At Length: In your statement about the Kitchen Gods series, you said that a key kernel for the work was discovering a family photograph that had been damaged. Tell us more about that.
Priya Kambli: One of my most startling early childhood memories is of finding one of my father’s painstakingly composed family photographs, pierced by my mother. She cut holes in them, so as to completely obliterate her own face while not harming the image of my sister and myself beside her. Even as a child I was aware that this act was quite significant, but what it signified was beyond my ability to decipher. As an adult I continue to be disturbed by these artifacts, which not only encompass the photographer’s hand but also the subject’s fingerprints.
Even though her incisions have a violent quality to them, as an image-maker I am aesthetically drawn by the physical mark—its presence and its careful placement. These marred artifacts have formed a reference point and inspiration for my new body of work, Kitchen Gods, but they do not limit the form my own work takes.
The purpose and focus of this series is to create and contextualize a body of work that creatively references the conflict in the image-making process—my father constructing an image of his family through his camera lens and my mother re-shaping that image with her knife.

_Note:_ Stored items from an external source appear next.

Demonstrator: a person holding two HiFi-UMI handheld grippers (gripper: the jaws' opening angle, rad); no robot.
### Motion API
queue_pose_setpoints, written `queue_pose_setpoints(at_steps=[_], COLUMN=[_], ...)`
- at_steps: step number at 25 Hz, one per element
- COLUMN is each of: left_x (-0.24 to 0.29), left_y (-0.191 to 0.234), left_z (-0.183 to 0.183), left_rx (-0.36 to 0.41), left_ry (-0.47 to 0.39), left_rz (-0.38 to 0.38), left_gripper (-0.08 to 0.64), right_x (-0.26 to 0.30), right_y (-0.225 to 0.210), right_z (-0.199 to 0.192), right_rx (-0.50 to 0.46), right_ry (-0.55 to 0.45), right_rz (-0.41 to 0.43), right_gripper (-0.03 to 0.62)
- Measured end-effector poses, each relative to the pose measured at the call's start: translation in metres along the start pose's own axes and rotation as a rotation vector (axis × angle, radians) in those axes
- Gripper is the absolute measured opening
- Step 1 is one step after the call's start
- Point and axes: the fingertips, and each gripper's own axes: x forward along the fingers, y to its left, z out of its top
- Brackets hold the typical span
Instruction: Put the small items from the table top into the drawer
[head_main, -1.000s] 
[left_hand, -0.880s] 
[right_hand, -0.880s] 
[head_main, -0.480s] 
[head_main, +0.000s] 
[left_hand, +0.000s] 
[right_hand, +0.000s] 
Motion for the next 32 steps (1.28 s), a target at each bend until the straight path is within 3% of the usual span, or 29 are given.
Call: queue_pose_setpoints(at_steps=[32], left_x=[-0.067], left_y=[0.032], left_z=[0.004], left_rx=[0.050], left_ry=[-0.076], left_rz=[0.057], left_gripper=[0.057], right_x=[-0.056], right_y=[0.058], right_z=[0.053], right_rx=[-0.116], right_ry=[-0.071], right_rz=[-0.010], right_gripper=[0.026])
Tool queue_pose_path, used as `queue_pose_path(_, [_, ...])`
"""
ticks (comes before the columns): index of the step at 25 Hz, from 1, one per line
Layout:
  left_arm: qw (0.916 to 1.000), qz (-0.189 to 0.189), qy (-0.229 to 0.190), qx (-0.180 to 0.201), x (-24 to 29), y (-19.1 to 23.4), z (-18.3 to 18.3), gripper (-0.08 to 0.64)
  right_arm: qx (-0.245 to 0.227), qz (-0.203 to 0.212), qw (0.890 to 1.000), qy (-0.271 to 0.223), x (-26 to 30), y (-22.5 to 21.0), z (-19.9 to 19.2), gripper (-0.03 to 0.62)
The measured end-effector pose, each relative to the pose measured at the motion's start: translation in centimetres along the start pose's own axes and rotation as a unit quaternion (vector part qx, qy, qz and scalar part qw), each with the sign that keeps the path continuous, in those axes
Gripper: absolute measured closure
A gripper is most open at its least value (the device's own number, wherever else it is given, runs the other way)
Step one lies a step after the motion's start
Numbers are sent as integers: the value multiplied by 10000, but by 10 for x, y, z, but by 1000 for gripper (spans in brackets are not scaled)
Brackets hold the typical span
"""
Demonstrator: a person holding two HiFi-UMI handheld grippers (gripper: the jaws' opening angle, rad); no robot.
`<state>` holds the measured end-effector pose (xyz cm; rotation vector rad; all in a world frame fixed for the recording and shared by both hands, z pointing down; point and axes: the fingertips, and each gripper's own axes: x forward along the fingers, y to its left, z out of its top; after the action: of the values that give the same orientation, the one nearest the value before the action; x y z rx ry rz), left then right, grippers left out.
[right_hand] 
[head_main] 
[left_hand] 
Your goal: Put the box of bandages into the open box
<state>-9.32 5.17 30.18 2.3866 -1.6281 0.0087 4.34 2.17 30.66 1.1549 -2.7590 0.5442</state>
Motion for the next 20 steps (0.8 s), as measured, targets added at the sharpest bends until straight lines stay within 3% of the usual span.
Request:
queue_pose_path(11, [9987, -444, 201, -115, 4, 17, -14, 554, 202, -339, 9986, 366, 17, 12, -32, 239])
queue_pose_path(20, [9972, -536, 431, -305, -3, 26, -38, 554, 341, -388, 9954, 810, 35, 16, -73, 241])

AL: You’ve gone on to create your own narratives, utilizing various techniques of manipulation. What relationship do these techniques have to the content of the photographs? For example: your use of rice and flower petals.
PK: My son, Kavi, once asked me if we were going to keep the flowers that I was buying at the grocery store, or if they were for art. The series, Kitchen Gods, is a conversation with my ancestors. The conversation begins with the family photographs that I carried with me in my suitcase when I moved from India to the United States, and which have been my companions ever since.
My choice of materials is dictated in part by play, and figuring out what works in the studio. My preference tends to be for materials that are domestic and humble in nature, and usually grounded in everyday use. But I think, besides being humble, simple, or common items, rice and petals (for example) are used to adorn household shrines—the kind of shrines Indian housewives keep in their kitchens. You might drape a garland of flowers over a holy man’s portrait, or a dish of rice might be kept, ready to use in small ceremonies (arthi). In my work I re-contextualize the familial qualities of these things, to serve my own artistic and creative purposes.
AL: And the intriguing technique of creating a partial mirror-image?
PK: Going through the family photographs I realized, because of the way my father photographed, there were a lot of duplicates–well, almost duplicates; the images had slight variations. I was really intrigued by this element of repetition and wanted to incorporate it into my own work.
AL: There is the overarching theme of memory and family. What is your personal story regarding the meaning of these photographs? What does the title Kitchen Gods mean and how does this relate to the people in the images?
PK: My need to decipher and address my family photographs is personal. My work is rooted in my fascination with my parents, both of whom died when I was young. Therefore, for me these family photographs hold even more mythological weight. In my work I labor to maintain my parents and my ancestors, the way Indian housewives do their kitchen deities. I also strive to connect the generations—my ancestors and my children—who have been separated by death and migration. Like my mother, I alter these photographs to modify the stories they tell.
AL: The photographs are very intimate, and this is further grounded by their scale. Have you executed them in this way with the audience in mind or something else? And then, each photograph is presented with an expanse of white space surrounding the images. What is the purpose of this visual device?
PK: The scale of the image is derived from the original unaltered photographs themselves. Most of them are pocket sized, intimate, and now have my finger-prints pressed into them. I am gentle and rough when handling them, knowing full well that they are irreplaceable, but at the same time unable to refrain from playing with them—like paper dolls, cajoling them to come alive. The purpose of anchoring the images in the white space is an aesthetic as well as pragmatic selection, dictated by my choice of scale. I wanted to give the image prominence, without having to compromise on the choice of scale.
AL: Your photographs are clearly highly personal statements about family and the role of family photographs. In a wider context, what is the value of the family album to you? From the point of view of parent, artist and also academically—the family album as genre?
PK: I am fascinated by family albums, but I am also realistic and pragmatic about them. I am aware that for my children, disconnected from my roots, photographs of my family and ancestors don’t have the same pull that they do to me—their [my children’s] interest in these photographs and people is that of kind strangers. Through this work I am attempting to recreate a much more tangible family album that I can bequeath to them.
AL: What has inspired you to be a photographer?
PK: I never wanted to be a photographer. My most vivid childhood memories are of standing beside my sister in front of my father’s Minolta camera—waiting, while he carefully framed and exposed us onto film. My father, an amateur photographer, took the task of making images rather seriously. And we (my father’s family) often found ourselves to be his unwilling subjects. Our reluctance was related to his perfectionism. We, his subjects, were constantly herded from one spot to another, posed in one pool of light and then another. As a child I was certain that being photographed by my father was my punishment.
Interestingly I find myself donning the role of the photographer, demanding that same commitment that I balked at, hence most of my subject matter tends to be objects, artifacts or self-portraits—things that I can put through a wringer without feeling that I am donning my fathers shoes.